Jaime frowns down at him, but he _does_ take the flask, and he _does_ drink. It’s whiskey. Their father’s whiskey, Jaime knows.

“He’s going to skin you alive for this,” he says, passing the flask back.

“Please. I’ll be replacing it after the dance. The benefits of having a best friend who looks prematurely twenty-five. Bronn has a supplier.”

“A supplier,” Jaime scoffs.

“Are you ever going to go in? Or are you just going to wait outside until the dance is over and maybe chance running into Brienne in the parking lot?”

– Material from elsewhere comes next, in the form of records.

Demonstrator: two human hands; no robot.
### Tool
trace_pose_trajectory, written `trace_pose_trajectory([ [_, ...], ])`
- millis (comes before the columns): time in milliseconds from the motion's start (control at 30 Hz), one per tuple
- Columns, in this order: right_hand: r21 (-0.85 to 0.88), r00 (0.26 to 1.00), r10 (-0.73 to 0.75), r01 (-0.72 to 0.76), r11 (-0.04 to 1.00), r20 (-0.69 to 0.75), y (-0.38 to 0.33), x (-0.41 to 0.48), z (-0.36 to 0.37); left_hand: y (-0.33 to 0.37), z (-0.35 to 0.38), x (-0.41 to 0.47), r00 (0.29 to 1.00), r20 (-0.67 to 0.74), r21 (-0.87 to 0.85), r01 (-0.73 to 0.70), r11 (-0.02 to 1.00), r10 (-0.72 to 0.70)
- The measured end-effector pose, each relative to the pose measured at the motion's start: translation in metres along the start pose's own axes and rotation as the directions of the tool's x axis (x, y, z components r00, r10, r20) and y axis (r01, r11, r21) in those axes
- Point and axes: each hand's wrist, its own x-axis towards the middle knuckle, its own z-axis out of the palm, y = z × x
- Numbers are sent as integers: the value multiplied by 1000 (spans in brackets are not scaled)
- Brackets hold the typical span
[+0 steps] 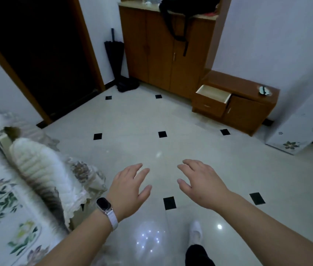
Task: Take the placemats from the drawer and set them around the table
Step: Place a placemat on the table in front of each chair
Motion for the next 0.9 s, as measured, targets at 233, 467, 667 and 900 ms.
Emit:
trace_pose_trajectory([
  [233, 30, 988, -143, 141, 990, 61, 64, 110, -14, -17, 13, 90, 987, -18, 71, 160, 985, -159],
  [467, -24, 955, -291, 293, 956, 57, 128, 219, -55, -16, 15, 183, 968, -68, 114, 248, 962, -242],
  [667, 16, 903, -418, 419, 908, 97, 102, 301, -59, -46, -3, 199, 918, -103, 172, 395, 903, -382],
  [900, 28, 833, -525, 529, 848, 171, 33, 392, -32, -140, -6, 206, 832, -159, 163, 553, 817, -531],
])
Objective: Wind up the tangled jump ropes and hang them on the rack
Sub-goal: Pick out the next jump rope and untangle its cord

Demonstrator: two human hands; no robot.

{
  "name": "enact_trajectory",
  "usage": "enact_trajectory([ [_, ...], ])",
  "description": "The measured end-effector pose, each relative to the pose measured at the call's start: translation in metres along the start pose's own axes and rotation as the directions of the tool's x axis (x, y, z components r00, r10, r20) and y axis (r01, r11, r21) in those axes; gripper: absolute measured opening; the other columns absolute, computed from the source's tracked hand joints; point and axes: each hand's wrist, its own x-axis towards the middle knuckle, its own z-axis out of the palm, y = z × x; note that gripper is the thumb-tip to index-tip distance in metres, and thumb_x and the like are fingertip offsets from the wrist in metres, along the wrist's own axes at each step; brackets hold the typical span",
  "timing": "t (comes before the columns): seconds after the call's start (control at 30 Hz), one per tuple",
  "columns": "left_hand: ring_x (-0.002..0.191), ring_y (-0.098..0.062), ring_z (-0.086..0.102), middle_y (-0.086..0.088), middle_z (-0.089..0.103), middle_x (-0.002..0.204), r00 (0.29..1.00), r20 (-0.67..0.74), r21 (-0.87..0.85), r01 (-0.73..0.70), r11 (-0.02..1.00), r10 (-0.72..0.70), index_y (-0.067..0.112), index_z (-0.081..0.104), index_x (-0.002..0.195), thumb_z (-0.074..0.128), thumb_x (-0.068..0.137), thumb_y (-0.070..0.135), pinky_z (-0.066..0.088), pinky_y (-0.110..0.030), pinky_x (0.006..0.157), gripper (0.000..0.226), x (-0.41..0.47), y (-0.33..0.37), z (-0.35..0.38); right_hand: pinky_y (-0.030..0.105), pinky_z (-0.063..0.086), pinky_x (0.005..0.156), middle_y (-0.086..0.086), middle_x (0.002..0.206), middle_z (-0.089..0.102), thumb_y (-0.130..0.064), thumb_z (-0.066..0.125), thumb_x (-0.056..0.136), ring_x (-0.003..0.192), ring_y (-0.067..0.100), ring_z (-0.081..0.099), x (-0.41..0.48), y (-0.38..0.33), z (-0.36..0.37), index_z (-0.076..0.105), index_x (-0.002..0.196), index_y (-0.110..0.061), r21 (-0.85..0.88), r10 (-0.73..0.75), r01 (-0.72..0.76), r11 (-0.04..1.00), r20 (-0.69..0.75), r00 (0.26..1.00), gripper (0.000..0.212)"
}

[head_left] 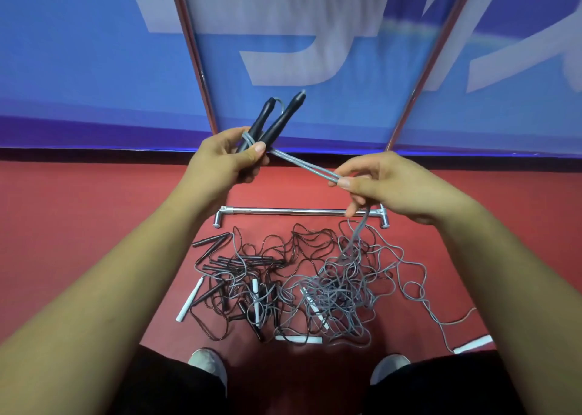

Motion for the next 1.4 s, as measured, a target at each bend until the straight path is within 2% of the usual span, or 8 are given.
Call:
enact_trajectory([
  [0.1, 0.059, -0.011, 0.055, 0.01, 0.066, 0.066, 0.994, -0.067, 0.333, -0.059, 0.941, 0.086, 0.013, 0.067, 0.112, 0.067, 0.095, 0.015, 0.042, -0.022, 0.061, 0.018, 0.002, -0.001, -0.002, 0.031, 0.041, 0.054, 0.0, 0.057, 0.046, -0.016, 0.057, 0.1, 0.047, 0.016, 0.048, -0.001, -0.005, 0.008, 0.07, 0.104, -0.012, 0.043, 0.018, -0.02, 0.999, 0.04, 0.999, 0.014],
  [0.23, 0.103, -0.03, 0.064, -0.01, 0.071, 0.108, 0.987, 0.013, 0.823, -0.102, 0.559, 0.162, 0.015, 0.062, 0.128, 0.074, 0.09, 0.027, 0.042, -0.03, 0.079, 0.042, 0.0, -0.004, 0.0, 0.02, 0.031, 0.043, -0.007, 0.052, 0.046, -0.019, 0.064, 0.096, 0.045, 0.008, 0.035, -0.004, -0.022, 0.021, 0.072, 0.099, -0.008, 0.028, 0.012, -0.014, 0.999, 0.085, 0.996, 0.014],
  [0.5, 0.094, -0.033, 0.062, -0.004, 0.064, 0.087, 0.889, 0.425, 0.874, -0.353, 0.334, -0.17, 0.019, 0.062, 0.121, 0.07, 0.091, 0.036, 0.045, -0.033, 0.076, 0.036, -0.007, -0.013, 0.021, 0.022, 0.046, 0.064, -0.012, 0.069, 0.07, -0.024, 0.072, 0.088, 0.065, 0.004, 0.061, 0.003, -0.025, 0.021, 0.078, 0.083, -0.019, -0.319, -0.162, 0.096, 0.943, -0.186, 0.969, 0.009],
  [0.6, 0.078, -0.022, 0.054, 0.009, 0.053, 0.073, 0.794, 0.545, 0.82, -0.439, 0.368, -0.268, 0.022, 0.064, 0.116, 0.069, 0.091, 0.041, 0.038, -0.029, 0.07, 0.032, -0.011, -0.015, 0.033, 0.032, 0.051, 0.081, -0.007, 0.082, 0.075, -0.024, 0.074, 0.085, 0.083, 0.008, 0.067, 0.007, -0.023, 0.022, 0.079, 0.083, -0.02, -0.407, -0.21, 0.103, 0.908, -0.226, 0.951, 0.006],
  [0.87, 0.057, 0.004, 0.049, 0.01, 0.046, 0.055, 0.672, 0.713, 0.667, -0.56, 0.492, -0.201, 0.039, 0.049, 0.081, 0.07, 0.09, 0.042, 0.03, -0.009, 0.054, 0.023, -0.021, -0.005, 0.04, 0.035, 0.053, 0.078, -0.011, 0.07, 0.072, -0.025, 0.082, 0.076, 0.075, 0.006, 0.066, 0.006, -0.019, 0.013, 0.077, 0.075, -0.025, -0.34, -0.222, 0.108, 0.934, -0.317, 0.922, 0.005],
  [1.1, 0.053, -0.004, 0.043, 0.009, 0.042, 0.054, 0.665, 0.741, 0.585, -0.567, 0.58, -0.097, 0.031, 0.051, 0.077, 0.07, 0.088, 0.047, 0.028, -0.017, 0.053, 0.027, -0.027, -0.004, 0.042, 0.029, 0.053, 0.071, -0.003, 0.065, 0.071, -0.024, 0.085, 0.073, 0.067, 0.01, 0.067, 0.009, -0.019, 0.009, 0.078, 0.074, -0.022, -0.286, -0.227, 0.131, 0.949, -0.333, 0.915, 0.008],
  [1.27, 0.067, -0.027, 0.054, -0.006, 0.059, 0.072, 0.74, 0.672, 0.401, -0.385, 0.831, 0.019, 0.03, 0.068, 0.1, 0.066, 0.09, 0.046, 0.044, -0.038, 0.06, 0.019, -0.032, 0.005, 0.034, 0.012, 0.035, 0.05, 0.004, 0.062, 0.068, -0.019, 0.085, 0.075, 0.046, -0.001, 0.047, 0.012, -0.009, -0.007, 0.078, 0.077, -0.012, -0.075, -0.131, 0.112, 0.991, -0.345, 0.929, 0.011],
  [1.4, 0.073, -0.023, 0.057, -0.005, 0.064, 0.079, 0.763, 0.641, 0.31, -0.351, 0.884, 0.078, 0.029, 0.065, 0.096, 0.062, 0.089, 0.044, 0.046, -0.039, 0.068, 0.017, -0.034, 0.01, 0.032, 0.023, 0.043, 0.059, 0.006, 0.067, 0.072, -0.021, 0.086, 0.074, 0.059, 0.005, 0.056, 0.017, -0.004, -0.015, 0.078, 0.076, -0.015, -0.041, -0.108, 0.1, 0.994, -0.361, 0.926, 0.01],
])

“What do you _know_ , exactly?” Jaime asks. Tyrion climbs up onto the hood of Cersei’s car so he’s closer to Jaime’s level. He takes another big swig of the flask and sighs thoughtfully. They can hear the music start up from inside, flittering out. The official start of the dance. Jaime imagines Brienne in there, on Robb Stark’s arm.

“I know that you custom-ordered a necklace from a woman who specializes in metalwork. Not a typical jeweler, though I know it was quite expensive, and I know that gold and rubies were involved. An odd choice for Brienne Tarth, since silver and sapphires would have been more appropriate. But the real giveaway was that you ordered real, actual _Valyrian steel_. For a necklace.”

Jaime sighs, and he looks up at the stars.

“You are deeply irritating sometimes, you know that?”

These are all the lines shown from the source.